Our Research Approach
Our methodology encompasses theoretical framework construction, feature space analysis, model architecture design, and rigorous validation to push the boundaries of language processing.
Topological Analysis
Innovative research on language models using topological data analysis.
Model Architecture
Designing transformers with topological constraints for language processing.
Feature Space
Analyzing representation spaces to identify topological features and deficiencies.

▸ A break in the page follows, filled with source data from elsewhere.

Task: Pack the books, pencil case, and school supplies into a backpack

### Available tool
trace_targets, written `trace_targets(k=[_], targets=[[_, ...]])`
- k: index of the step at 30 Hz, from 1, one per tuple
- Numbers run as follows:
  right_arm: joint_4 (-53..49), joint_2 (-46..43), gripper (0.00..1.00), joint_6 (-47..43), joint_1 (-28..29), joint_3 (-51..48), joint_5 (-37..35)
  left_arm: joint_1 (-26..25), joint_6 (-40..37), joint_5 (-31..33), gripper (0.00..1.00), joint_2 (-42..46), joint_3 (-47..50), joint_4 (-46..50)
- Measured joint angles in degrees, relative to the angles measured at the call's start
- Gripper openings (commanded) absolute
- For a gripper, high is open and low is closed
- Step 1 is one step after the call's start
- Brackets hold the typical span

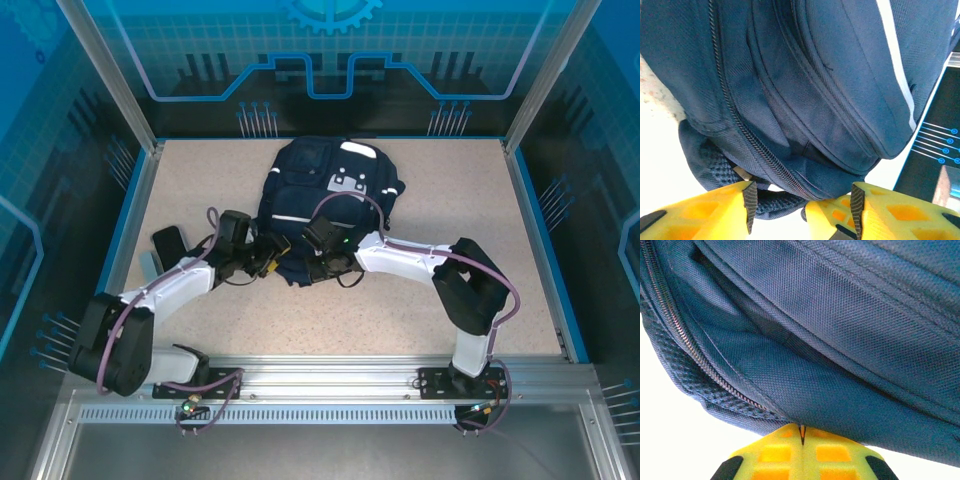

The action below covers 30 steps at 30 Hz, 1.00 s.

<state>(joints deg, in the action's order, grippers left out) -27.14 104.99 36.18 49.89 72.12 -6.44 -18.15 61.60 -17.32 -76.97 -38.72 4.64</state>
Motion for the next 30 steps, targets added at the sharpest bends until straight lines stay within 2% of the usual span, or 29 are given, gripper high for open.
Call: trace_targets(k=[10, 15, 23, 25, 30], targets=[[0.9, -0.33, 0.0, -0.02, 0.0, -0.48, 0.09, -1.92, 3.5, 1.46, 0.52, -4.68, -0.98, -0.22], [1.66, -0.48, 0.0, -0.04, 0.13, -1.09, 0.24, -2.23, 4.52, 1.7, 0.37, -7.56, -1.81, -1.31], [-1.6, -0.48, 0.0, 2.03, 2.6, -0.72, -7.43, -2.51, 4.04, 3.21, 0.04, -10.05, -2.51, -1.92], [-2.58, -0.66, 0.0, 3.65, 2.86, -0.72, -9.92, -2.89, 3.26, 3.72, 0.0, -9.99, -2.51, -1.97], [-3.87, -4.63, 0.0, 7.37, 2.75, -3.93, -15.56, -3.13, 1.99, 4.52, 0.0, -8.81, -2.51, -1.81]])
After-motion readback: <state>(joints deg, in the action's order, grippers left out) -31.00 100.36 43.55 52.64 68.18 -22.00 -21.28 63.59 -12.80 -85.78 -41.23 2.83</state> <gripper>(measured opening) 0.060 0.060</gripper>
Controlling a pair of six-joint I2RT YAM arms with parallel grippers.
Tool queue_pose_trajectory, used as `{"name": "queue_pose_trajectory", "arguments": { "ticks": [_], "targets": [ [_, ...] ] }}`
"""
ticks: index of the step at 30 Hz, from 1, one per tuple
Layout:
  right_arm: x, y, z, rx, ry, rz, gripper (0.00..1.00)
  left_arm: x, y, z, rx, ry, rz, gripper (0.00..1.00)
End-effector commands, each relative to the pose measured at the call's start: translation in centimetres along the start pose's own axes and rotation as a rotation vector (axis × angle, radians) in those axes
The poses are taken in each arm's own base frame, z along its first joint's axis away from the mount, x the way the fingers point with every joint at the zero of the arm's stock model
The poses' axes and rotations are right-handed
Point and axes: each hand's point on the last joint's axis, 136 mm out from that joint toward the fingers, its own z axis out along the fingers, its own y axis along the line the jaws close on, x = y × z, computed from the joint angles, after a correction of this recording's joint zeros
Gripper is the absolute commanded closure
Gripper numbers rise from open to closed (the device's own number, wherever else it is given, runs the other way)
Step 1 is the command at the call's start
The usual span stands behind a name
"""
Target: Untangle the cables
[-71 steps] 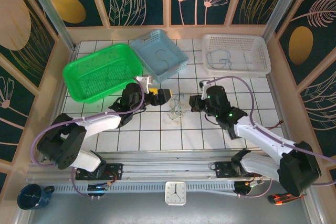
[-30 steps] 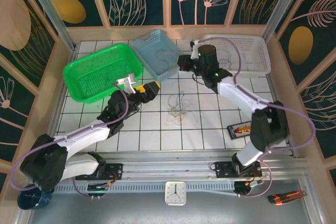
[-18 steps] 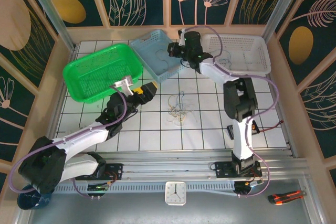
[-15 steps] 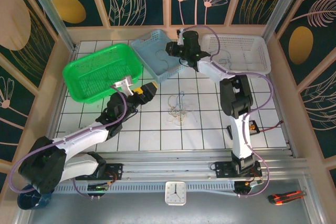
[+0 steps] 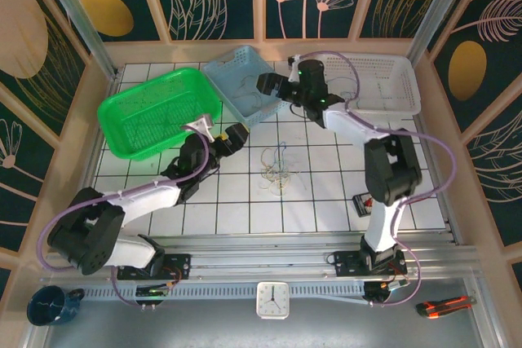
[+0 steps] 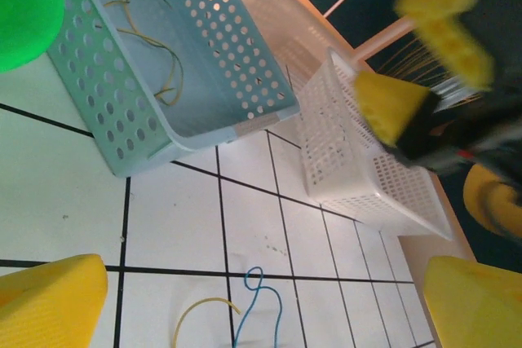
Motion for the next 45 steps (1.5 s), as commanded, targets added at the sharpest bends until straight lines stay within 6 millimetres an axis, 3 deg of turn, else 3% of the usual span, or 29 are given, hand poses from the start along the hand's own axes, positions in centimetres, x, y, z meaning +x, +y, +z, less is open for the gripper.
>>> {"name": "queue_pose_trajectory", "arguments": {
  "ticks": [1,10,18,23,25,31,37,41,45],
  "targets": [
    [-3.6,3.5,-4.0,-0.035,-0.136,0.041,0.01,-0.5,-0.2,0.8,-0.013,0.004,-0.012,0.01],
    [-6.2,5.7,-9.5,-0.027,-0.225,0.239,0.01,4.6,1.5,2.7,-0.131,0.331,0.153,0.01],
    [-8.5,7.7,-11.9,-0.109,-0.218,0.322,0.01,9.7,3.7,3.0,-0.205,0.493,0.093,0.12],
    [-8.8,8.3,-12.2,-0.163,-0.199,0.368,0.01,9.4,4.5,4.7,-0.28,0.477,0.197,0.19],
    [-8.9,8.5,-12.2,-0.177,-0.198,0.378,0.01,10.0,5.8,5.5,-0.327,0.506,0.275,0.22],
    [-9.7,9.3,-12.7,-0.213,-0.212,0.403,0.01,9.6,5.9,8.4,-0.354,0.522,0.434,0.32],
    [-10.3,9.6,-14.4,-0.244,-0.256,0.397,0.01,9.6,6.2,9.4,-0.381,0.532,0.557,0.46],
    [-10.4,10.2,-15.8,-0.267,-0.288,0.385,0.01,10.2,6.3,9.6,-0.39,0.546,0.64,0.46],
    [-10.4,10.4,-15.6,-0.282,-0.275,0.376,0.01,10.6,6.3,9.9,-0.399,0.554,0.699,0.45]
  ]
}}
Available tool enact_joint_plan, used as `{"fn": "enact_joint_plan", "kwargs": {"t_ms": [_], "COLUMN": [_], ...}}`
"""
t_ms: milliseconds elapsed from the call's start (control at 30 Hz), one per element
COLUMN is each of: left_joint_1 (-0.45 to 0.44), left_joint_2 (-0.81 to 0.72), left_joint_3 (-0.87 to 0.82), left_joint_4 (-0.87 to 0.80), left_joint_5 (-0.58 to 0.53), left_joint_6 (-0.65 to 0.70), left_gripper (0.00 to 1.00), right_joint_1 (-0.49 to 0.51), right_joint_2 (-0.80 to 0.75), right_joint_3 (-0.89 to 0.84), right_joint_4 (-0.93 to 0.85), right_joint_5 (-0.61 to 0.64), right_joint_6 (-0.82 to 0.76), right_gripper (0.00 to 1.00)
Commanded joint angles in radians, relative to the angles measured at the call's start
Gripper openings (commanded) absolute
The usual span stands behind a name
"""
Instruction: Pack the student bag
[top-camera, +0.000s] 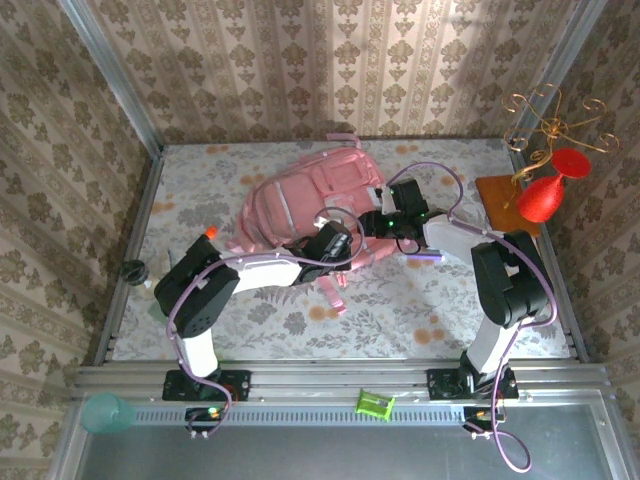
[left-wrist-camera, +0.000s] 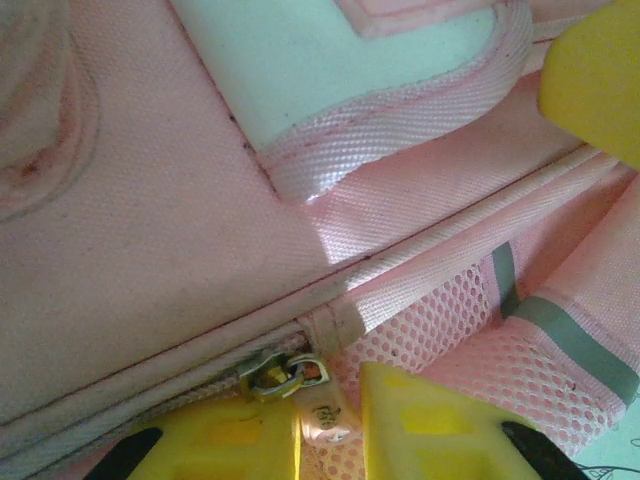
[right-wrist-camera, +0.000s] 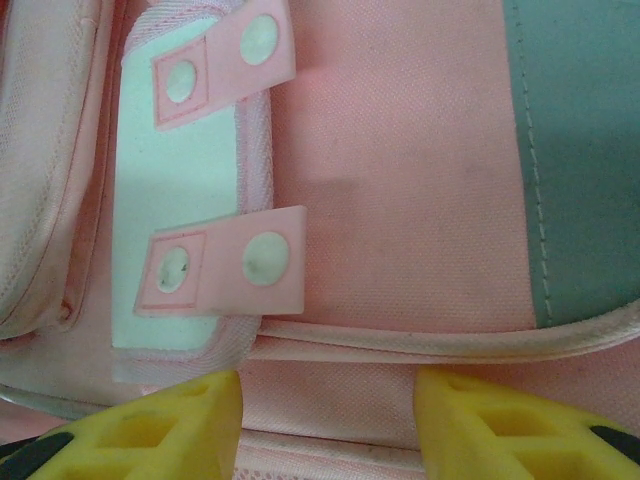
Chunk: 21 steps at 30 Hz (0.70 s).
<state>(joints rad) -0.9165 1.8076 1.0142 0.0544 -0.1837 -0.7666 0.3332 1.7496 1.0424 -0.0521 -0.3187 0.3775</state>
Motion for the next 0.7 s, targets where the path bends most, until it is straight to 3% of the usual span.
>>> {"fn": "enact_joint_plan", "kwargs": {"t_ms": [0, 367, 667], "left_joint_1": [0.003, -0.001, -0.003], "left_joint_2": [0.006, -0.041, -0.095], "left_joint_3": [-0.012, -0.041, -0.067], "left_joint_4": [0.061, 0.068, 0.054], "left_joint_5": [-0.043, -0.03, -0.019], "left_joint_6": [-0.01, -0.028, -0.028], "left_gripper": [0.2, 0.06, 0.05], "right_joint_1": [-0.002, -0.002, -0.002], "right_joint_2": [0.004, 0.004, 0.007], "right_joint_3": [-0.024, -0.021, -0.024], "right_joint_4": [-0.018, -0.024, -0.025], "right_joint_5": [0.0, 0.006, 0.003], "right_joint_6": [0.006, 0.002, 0.001], "right_gripper": [0.49, 0.49, 0.49]}}
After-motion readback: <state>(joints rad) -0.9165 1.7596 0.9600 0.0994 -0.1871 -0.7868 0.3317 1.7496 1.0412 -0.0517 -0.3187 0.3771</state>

My previous relevant research includes "Persistent Homology Analysis of Neural Network Representation Spaces" (International Conference on Learning Representations, 2022), exploring methods of analyzing deep neural network representation spaces using algebraic topology tools; "Simplicial Complex-Based Graph Neural Networks" (Neural Information Processing Systems, 2021), proposing a graph network architecture capable of handling higher-order relationships; and "Riemannian Geometry Perspectives on Semantic Embeddings" (Transactions on Machine Learning Research, 2023), investigating mathematical frameworks viewing semantic spaces as Riemannian manifolds. Additionally, I published "Applications of Differentiable Persistent Homology in Representation Learning" (Journal of Machine Learning Research, 2022) in topological data analysis, providing topology-aware loss functions for deep learning models. These works have established theoretical and computational foundations for current research, demonstrating my ability to apply abstract mathematical theories to machine learning. My recent research "Homotopy Invariant Attention Mechanisms in Transformer Architectures" (ICLR 2023) directly discusses how to integrate topological invariance into Transformer models, providing preliminary experimental results for this project, particularly in designing attention layers preserving topological structures. These studies indicate that algebraic topology can provide powerful theoretical tools for understanding and enhancing representation capabilities of AI systems.